◆ Exercise directions
Your task is to output the listing exactly, leaving every image out.

◆ Information shown
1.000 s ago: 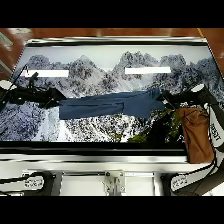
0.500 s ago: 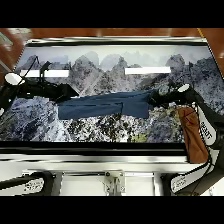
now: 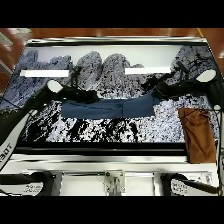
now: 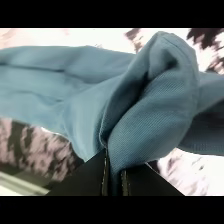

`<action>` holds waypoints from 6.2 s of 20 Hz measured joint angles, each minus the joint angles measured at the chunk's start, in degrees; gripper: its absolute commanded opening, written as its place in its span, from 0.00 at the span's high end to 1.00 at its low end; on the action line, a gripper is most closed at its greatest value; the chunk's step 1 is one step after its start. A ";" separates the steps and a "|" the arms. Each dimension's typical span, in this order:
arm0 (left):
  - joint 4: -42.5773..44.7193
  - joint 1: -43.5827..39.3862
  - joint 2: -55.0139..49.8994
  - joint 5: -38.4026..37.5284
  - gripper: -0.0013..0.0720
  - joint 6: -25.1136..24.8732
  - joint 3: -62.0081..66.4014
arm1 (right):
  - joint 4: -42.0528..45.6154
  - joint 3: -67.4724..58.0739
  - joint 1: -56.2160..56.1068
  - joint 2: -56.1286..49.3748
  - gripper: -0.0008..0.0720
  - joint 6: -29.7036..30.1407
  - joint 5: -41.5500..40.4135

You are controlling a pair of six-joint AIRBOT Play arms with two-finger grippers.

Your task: Fold the shirts.

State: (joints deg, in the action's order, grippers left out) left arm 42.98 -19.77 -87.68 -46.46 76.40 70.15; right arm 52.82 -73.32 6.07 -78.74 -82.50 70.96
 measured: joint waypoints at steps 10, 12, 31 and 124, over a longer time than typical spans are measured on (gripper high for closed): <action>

◆ Output below
1.000 s ago: 
0.500 s ago: 
now: 
now: 

`<action>` holds waypoints from 6.2 s of 20 Hz measured joint angles, each minus the joint angles measured at the chunk's start, in degrees; gripper: its absolute commanded opening, written as its place in its span, from 0.00 at the span's high end to 1.00 at its low end; on the action line, a gripper is most closed at its greatest value; the chunk's step 1 is one step after its start. A ";" separates the steps and a "|" the arms. Each dimension's typical span, in this order:
arm0 (left):
  - joint 4: -42.5773..44.7193
  - joint 1: -43.5827..39.3862
  - joint 2: -55.0139..49.8994
  - joint 5: -38.4026..37.5284
  - gripper: -0.0013..0.0720
  - joint 6: -25.1136..24.8732
  - joint 3: -62.0081..66.4014
arm1 (right):
  - joint 4: -42.0528..45.6154
  - joint 3: -67.4724..58.0739
  - joint 1: -56.2160..56.1068
  - joint 2: -56.1286..49.3748
  - gripper: -0.0008..0.0720
  - joint 6: -29.7036..30.1407
  - joint 5: -41.5500..40.4135

You are controlling a pair of six-joint AIRBOT Play arms with two-finger grippers.

Your task: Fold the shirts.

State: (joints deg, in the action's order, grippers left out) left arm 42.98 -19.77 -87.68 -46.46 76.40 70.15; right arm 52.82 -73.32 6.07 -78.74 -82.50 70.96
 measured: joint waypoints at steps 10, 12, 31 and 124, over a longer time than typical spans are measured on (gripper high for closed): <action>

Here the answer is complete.